» **TASK GOAL**
Every record needs to be repeated exactly; its pictures do not.

Dataset entries
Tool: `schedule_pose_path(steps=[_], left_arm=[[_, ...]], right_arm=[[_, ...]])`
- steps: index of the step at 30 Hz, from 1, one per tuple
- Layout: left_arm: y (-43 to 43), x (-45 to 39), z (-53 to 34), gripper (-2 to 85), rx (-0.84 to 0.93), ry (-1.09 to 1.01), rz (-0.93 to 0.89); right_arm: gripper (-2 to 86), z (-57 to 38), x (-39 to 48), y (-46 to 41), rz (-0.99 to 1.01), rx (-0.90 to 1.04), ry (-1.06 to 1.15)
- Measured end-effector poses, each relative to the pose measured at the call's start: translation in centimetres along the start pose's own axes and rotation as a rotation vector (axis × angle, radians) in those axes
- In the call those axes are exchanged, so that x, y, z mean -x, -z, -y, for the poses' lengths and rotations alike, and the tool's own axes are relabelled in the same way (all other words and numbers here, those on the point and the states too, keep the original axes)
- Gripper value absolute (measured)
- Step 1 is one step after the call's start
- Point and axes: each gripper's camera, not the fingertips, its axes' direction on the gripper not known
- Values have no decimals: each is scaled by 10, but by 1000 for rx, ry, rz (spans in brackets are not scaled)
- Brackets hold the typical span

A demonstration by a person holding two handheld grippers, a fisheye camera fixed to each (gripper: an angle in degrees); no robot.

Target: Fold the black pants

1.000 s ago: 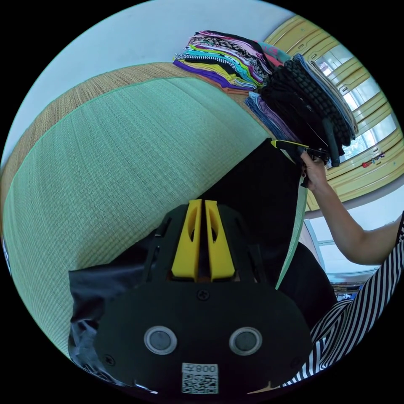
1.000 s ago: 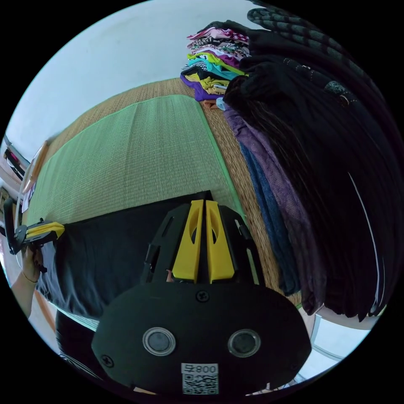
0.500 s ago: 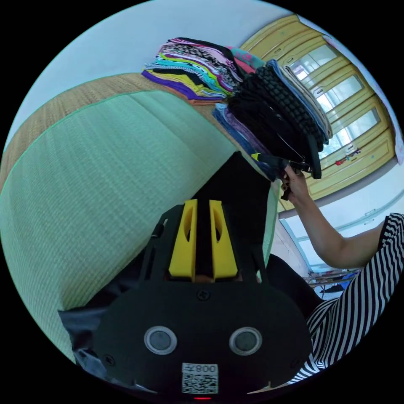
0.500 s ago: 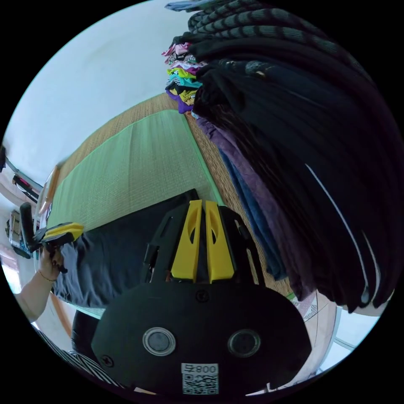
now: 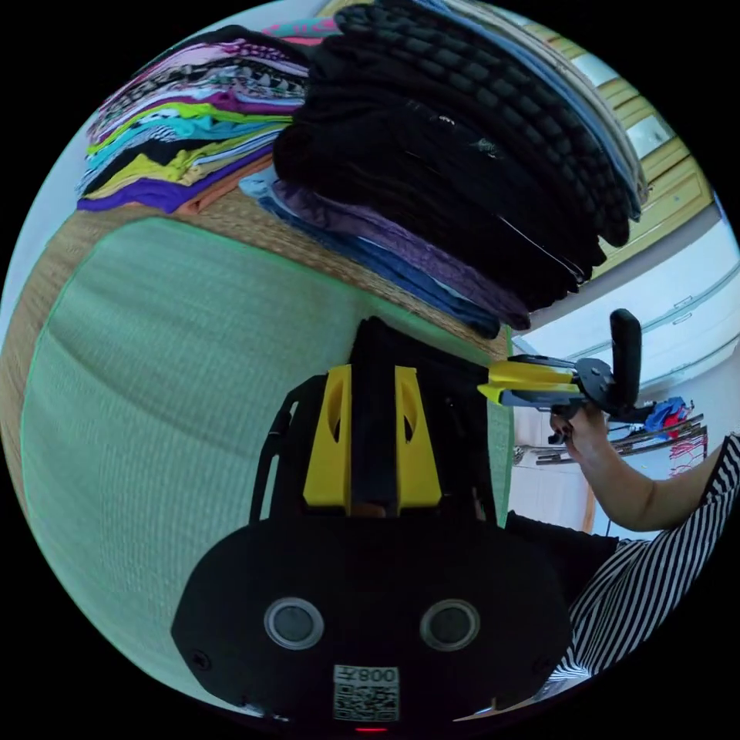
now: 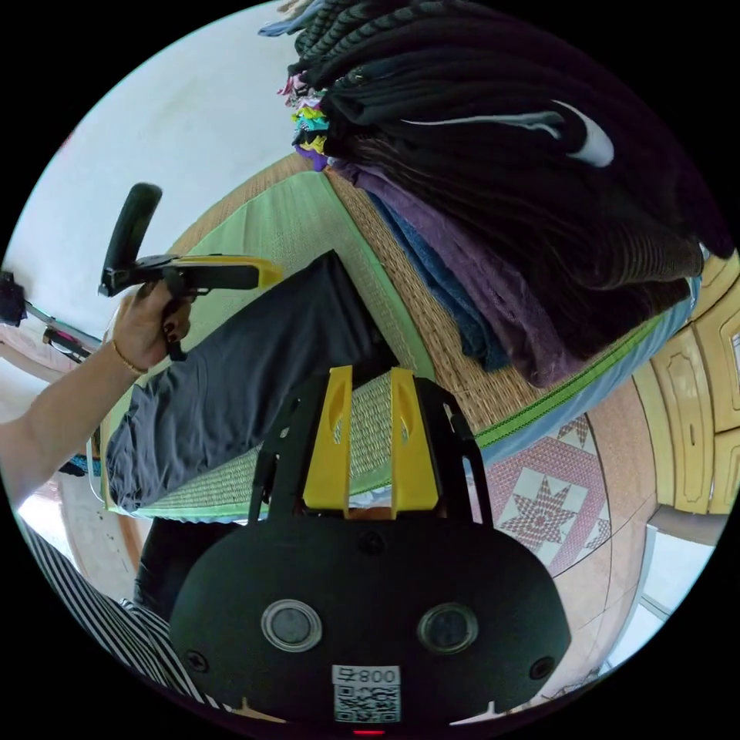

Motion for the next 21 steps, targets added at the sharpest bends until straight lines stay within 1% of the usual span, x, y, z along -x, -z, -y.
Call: schedule_pose_path(steps=[4,6,9,14,16,21], left_arm=[[-21,-17,36,75,83,-24,92],[-23,-24,43,61,83,-41,109],[-21,-34,50,37,81,-53,76],[0,-62,51,24,8,-126,-10],[8,-71,51,22,-5,-154,-40],[31,-95,48,20,-28,-244,-122]], right_arm=[[84,-5,-14,2,31,-22,-10],[84,-7,-22,4,47,-32,-3],[85,-8,-33,7,83,-45,-2],[109,-7,-47,17,118,-92,16],[114,-6,-51,24,143,-119,43],[123,6,-57,34,275,-140,190]])
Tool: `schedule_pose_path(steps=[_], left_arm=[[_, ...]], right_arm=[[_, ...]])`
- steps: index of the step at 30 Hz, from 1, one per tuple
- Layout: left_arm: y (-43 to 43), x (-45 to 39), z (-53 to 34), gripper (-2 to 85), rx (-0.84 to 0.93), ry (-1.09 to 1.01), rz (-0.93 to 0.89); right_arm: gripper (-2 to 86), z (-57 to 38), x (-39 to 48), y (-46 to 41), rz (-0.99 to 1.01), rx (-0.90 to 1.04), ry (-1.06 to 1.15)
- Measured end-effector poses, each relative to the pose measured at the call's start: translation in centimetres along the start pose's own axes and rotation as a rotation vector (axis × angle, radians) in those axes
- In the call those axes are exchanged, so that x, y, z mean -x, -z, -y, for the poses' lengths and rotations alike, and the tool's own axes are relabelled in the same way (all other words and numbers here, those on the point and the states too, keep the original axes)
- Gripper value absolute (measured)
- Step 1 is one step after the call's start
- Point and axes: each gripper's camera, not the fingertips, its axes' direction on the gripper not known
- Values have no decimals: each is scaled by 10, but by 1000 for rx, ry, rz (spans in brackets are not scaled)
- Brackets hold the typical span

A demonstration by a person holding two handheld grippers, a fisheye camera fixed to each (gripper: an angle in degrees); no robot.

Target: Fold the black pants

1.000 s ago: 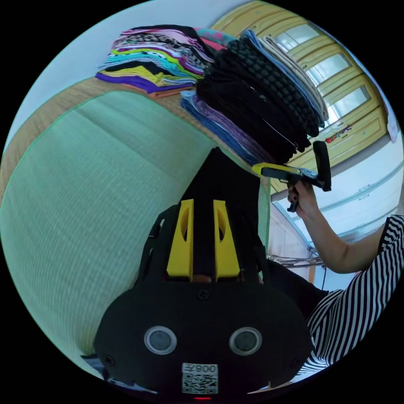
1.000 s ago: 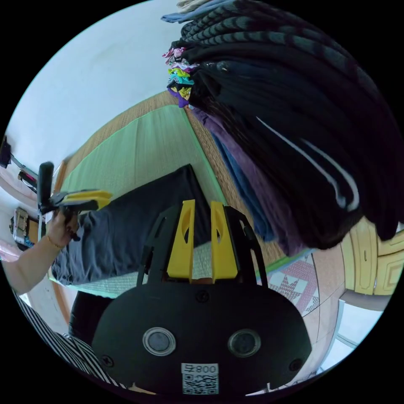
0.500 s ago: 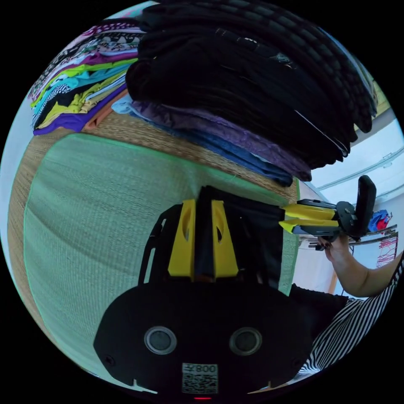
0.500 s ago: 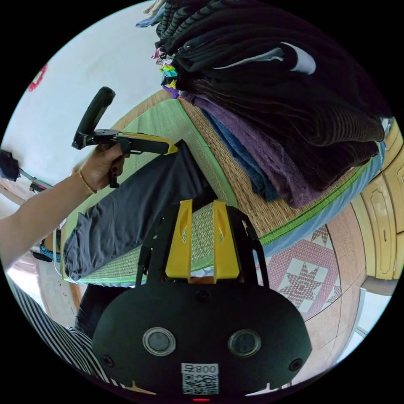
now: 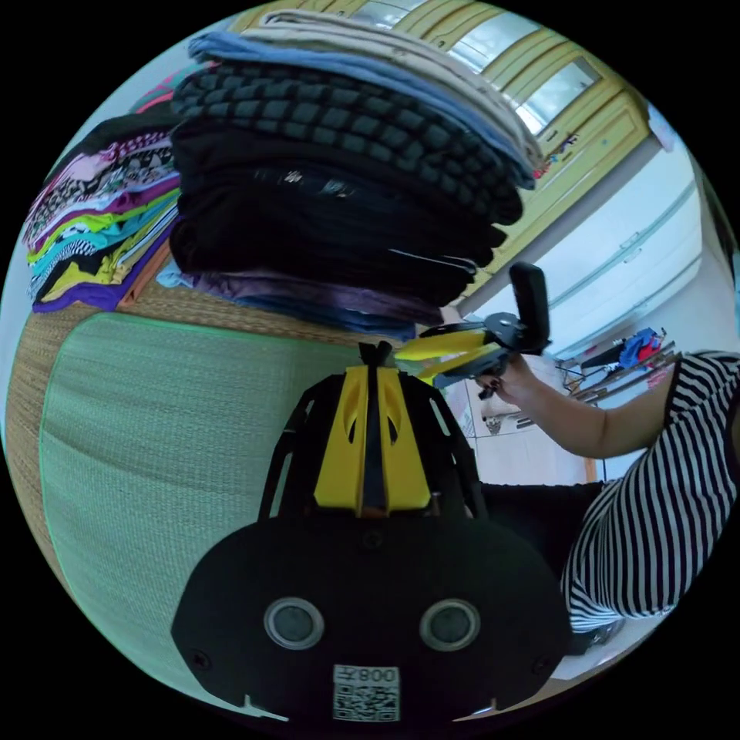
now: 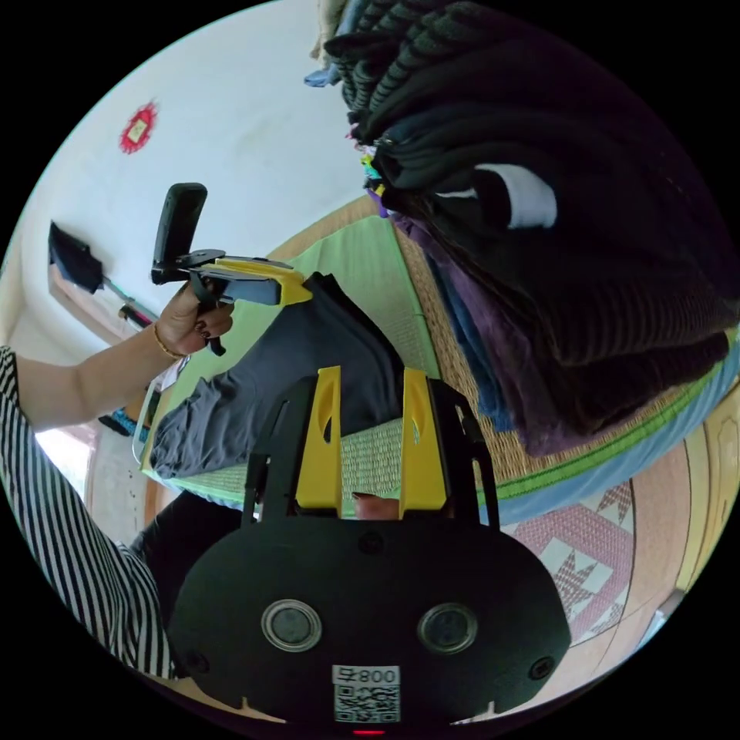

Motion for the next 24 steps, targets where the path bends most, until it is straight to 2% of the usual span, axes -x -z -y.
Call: schedule_pose_path(steps=[4,10,18,24], left_arm=[[15,-20,1,19,-4,-60,-80],[29,-38,3,19,21,-124,-139],[32,-32,-1,20,55,-73,-89],[33,-20,-13,18,75,18,-9]], right_arm=[[135,9,-2,1,6,21,76],[140,20,-15,-7,206,98,199],[50,27,-13,-16,257,151,188],[36,29,3,-12,237,144,102]])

» **PROBLEM SOLUTION**
Tool: `schedule_pose_path(steps=[_], left_arm=[[_, ...]], right_arm=[[_, ...]])`
- steps: index of the step at 30 Hz, from 1, one per tuple
- Layout: left_arm: y (-43 to 43), x (-45 to 39), z (-53 to 34), gripper (-2 to 85), rx (-0.84 to 0.93), ry (-1.09 to 1.01), rz (-0.93 to 0.89); right_arm: gripper (-2 to 86), z (-57 to 38), x (-39 to 48), y (-46 to 41), rz (-0.99 to 1.01), rx (-0.90 to 1.04), ry (-1.06 to 1.15)
- Measured end-effector poses, each relative to the pose measured at the call's start: translation in centimetres along the start pose's own axes and rotation as a rotation vector (axis × angle, radians) in those axes
- In the call those axes are exchanged, so that x, y, z mean -x, -z, -y, for the poses' lengths and rotations alike, and the tool's own axes are relabelled in the same way (all other words and numbers here, those on the point and the states too, keep the original axes)
- Gripper value absolute (measured)
- Step 1 is one step after the call's start
- Point and axes: each gripper's camera, not the fingertips, its axes' direction on the gripper not known
- Values have no decimals: each is scaled by 10, but by 1000 for rx, ry, rz (spans in brackets are not scaled)
- Brackets hold the typical span

A demonstration by a person holding two handheld grippers, a fisheye camera fixed to each (gripper: an angle in degrees); no robot.

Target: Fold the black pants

1.000 s ago: 
1.000 s ago: 
0.500 s ago: 
0.500 s ago: 
now: 
now: 

Motion for the next 21 steps, targets added at the sharpest bends until straight lines stay within 1% of the usual span, x, y, z along -x, -z, -y.
Call: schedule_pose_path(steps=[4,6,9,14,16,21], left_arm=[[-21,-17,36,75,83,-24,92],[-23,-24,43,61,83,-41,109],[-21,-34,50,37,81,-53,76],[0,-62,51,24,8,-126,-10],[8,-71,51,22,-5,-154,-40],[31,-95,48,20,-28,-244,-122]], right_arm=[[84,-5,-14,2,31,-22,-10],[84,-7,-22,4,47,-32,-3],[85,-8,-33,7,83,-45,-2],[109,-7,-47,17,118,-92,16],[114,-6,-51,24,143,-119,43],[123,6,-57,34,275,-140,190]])
Tool: `schedule_pose_path(steps=[_], left_arm=[[_, ...]], right_arm=[[_, ...]])`
- steps: index of the step at 30 Hz, from 1, one per tuple
- Layout: left_arm: y (-43 to 43), x (-45 to 39), z (-53 to 34), gripper (-2 to 85), rx (-0.84 to 0.93), ry (-1.09 to 1.01), rz (-0.93 to 0.89); right_arm: gripper (-2 to 86), z (-57 to 38), x (-39 to 48), y (-46 to 41), rz (-0.99 to 1.01), rx (-0.90 to 1.04), ry (-1.06 to 1.15)
- Measured end-effector poses, each relative to the pose measured at the call's start: translation in centimetres along the start pose's own axes and rotation as a rotation vector (axis × angle, radians) in those axes
- In the call those axes are exchanged, so that x, y, z mean -x, -z, -y, for the poses' lengths and rotations alike, and the tool's own axes are relabelled in the same way (all other words and numbers here, those on the point and the states too, keep the original axes)
- Gripper value absolute (measured)
- Step 1 is one step after the call's start
- Point and axes: each gripper's camera, not the fingertips, its axes' direction on the gripper not known
- Values have no decimals: each is scaled by 10, but by 1000 for rx, ry, rz (spans in brackets are not scaled)
- Brackets hold the typical span

A demonstration by a person holding two handheld grippers, a fisheye camera fixed to each (gripper: an angle in degrees); no robot.

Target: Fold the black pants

1.000 s ago: 
1.000 s ago: 
0.500 s ago: 
0.500 s ago: 
now: 
now: 

Motion for the next 24 steps, targets where the path bends most, until it is straight to 2% of the usual span, axes -x -z -y.
Call: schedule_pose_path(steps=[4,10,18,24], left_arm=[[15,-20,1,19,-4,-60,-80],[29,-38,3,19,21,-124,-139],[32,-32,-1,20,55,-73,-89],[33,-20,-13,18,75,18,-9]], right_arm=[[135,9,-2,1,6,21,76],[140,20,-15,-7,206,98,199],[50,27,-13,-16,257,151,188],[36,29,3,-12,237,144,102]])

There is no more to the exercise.